-- REQUIRED ACTION --
From the first entry to the last, restate everything word for word and exclude pictures.

========

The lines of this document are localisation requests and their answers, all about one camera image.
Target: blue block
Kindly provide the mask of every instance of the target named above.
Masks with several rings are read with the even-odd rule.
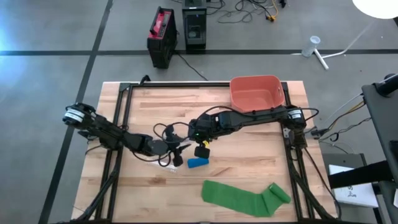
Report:
[[[209,164],[208,159],[203,159],[203,158],[188,159],[188,168],[195,168],[206,164]]]

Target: white stand
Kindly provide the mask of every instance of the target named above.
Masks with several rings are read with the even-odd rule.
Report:
[[[361,36],[362,36],[366,31],[368,31],[368,30],[371,28],[371,26],[375,23],[375,21],[376,21],[376,20],[373,20],[369,25],[367,25],[367,26],[365,27],[365,29],[363,29],[363,30],[358,34],[358,36],[356,36],[355,39],[354,39],[354,40],[347,46],[347,48],[345,48],[342,52],[338,52],[338,53],[331,54],[331,55],[321,56],[321,55],[319,54],[318,50],[315,49],[315,55],[318,57],[319,61],[321,62],[321,64],[322,64],[323,67],[325,68],[325,70],[328,70],[328,69],[329,69],[329,66],[326,64],[326,62],[325,62],[325,60],[324,60],[325,58],[330,58],[330,57],[334,57],[334,56],[339,56],[339,55],[342,55],[342,54],[344,54],[345,52],[347,52],[347,50],[350,49],[350,48],[352,47],[352,45],[354,45],[355,42],[356,42],[359,38],[361,38]]]

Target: black box
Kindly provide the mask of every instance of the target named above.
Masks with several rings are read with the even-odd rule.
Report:
[[[206,48],[206,0],[182,0],[186,49]]]
[[[174,10],[159,6],[149,32],[147,48],[154,67],[168,68],[177,45]]]

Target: white sticker
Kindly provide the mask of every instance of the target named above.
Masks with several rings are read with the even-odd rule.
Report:
[[[79,116],[79,117],[81,117],[81,118],[84,118],[84,117],[85,117],[85,114],[83,114],[83,113],[80,112],[80,111],[74,110],[74,109],[68,109],[67,113],[72,113],[72,114],[74,114],[74,115],[76,115],[76,116]]]
[[[293,115],[292,115],[292,119],[296,119],[296,118],[301,118],[301,115],[299,115],[299,114],[293,114]]]
[[[300,110],[289,111],[289,114],[292,117],[292,119],[301,118],[301,111]]]
[[[67,112],[67,113],[65,113],[65,116],[67,116],[67,117],[69,117],[69,118],[71,118],[71,119],[75,119],[75,120],[77,120],[77,121],[79,121],[79,122],[82,122],[82,121],[83,121],[83,118],[81,118],[81,117],[79,117],[79,116],[76,116],[76,115],[74,115],[73,113]]]

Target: red battery pack
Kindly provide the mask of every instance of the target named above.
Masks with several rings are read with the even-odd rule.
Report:
[[[174,10],[159,6],[147,38],[147,48],[154,67],[168,68],[176,45]]]

========

-- ANSWER TO THIS EXERCISE --
The lines of this document are localisation requests and their answers, all about one camera image.
Target: blue block
Kindly provide the mask of every instance of the target named above.
Masks with several rings are read with the even-odd rule.
Report:
[[[209,164],[208,159],[203,159],[203,158],[188,159],[188,168],[195,168],[206,164]]]

Target: white stand
Kindly provide the mask of every instance of the target named above.
Masks with several rings are read with the even-odd rule.
Report:
[[[361,36],[362,36],[366,31],[368,31],[368,30],[371,28],[371,26],[375,23],[375,21],[376,21],[376,20],[373,20],[369,25],[367,25],[367,26],[365,27],[365,29],[363,29],[363,30],[358,34],[358,36],[356,36],[355,39],[354,39],[354,40],[347,46],[347,48],[345,48],[342,52],[338,52],[338,53],[331,54],[331,55],[321,56],[321,55],[319,54],[318,50],[315,49],[315,55],[318,57],[319,61],[321,62],[321,64],[322,64],[323,67],[325,68],[325,70],[328,70],[328,69],[329,69],[329,66],[326,64],[326,62],[325,62],[325,60],[324,60],[325,58],[330,58],[330,57],[334,57],[334,56],[339,56],[339,55],[342,55],[342,54],[344,54],[345,52],[347,52],[347,50],[350,49],[350,48],[352,47],[352,45],[354,45],[355,42],[356,42],[359,38],[361,38]]]

Target: black box
Kindly provide the mask of every instance of the target named above.
Masks with several rings are read with the even-odd rule.
Report:
[[[206,48],[206,0],[182,0],[186,49]]]
[[[174,10],[159,6],[149,32],[147,48],[154,67],[168,68],[177,45]]]

Target: white sticker
Kindly provide the mask of every instance of the target named above.
Masks with several rings are read with the even-odd rule.
Report:
[[[79,116],[79,117],[81,117],[81,118],[84,118],[84,117],[85,117],[85,114],[83,114],[83,113],[80,112],[80,111],[74,110],[74,109],[68,109],[67,113],[72,113],[72,114],[74,114],[74,115],[76,115],[76,116]]]
[[[293,115],[292,115],[292,119],[296,119],[296,118],[301,118],[301,115],[299,115],[299,114],[293,114]]]
[[[300,110],[289,111],[289,114],[292,117],[292,119],[301,118],[301,111]]]
[[[67,112],[67,113],[65,113],[65,116],[67,116],[67,117],[69,117],[69,118],[71,118],[71,119],[75,119],[75,120],[77,120],[77,121],[79,121],[79,122],[82,122],[82,121],[83,121],[83,118],[81,118],[81,117],[79,117],[79,116],[76,116],[76,115],[74,115],[73,113]]]

Target: red battery pack
Kindly provide the mask of every instance of the target named above.
Masks with several rings are read with the even-odd rule.
Report:
[[[174,10],[159,6],[147,38],[147,48],[154,67],[168,68],[176,45]]]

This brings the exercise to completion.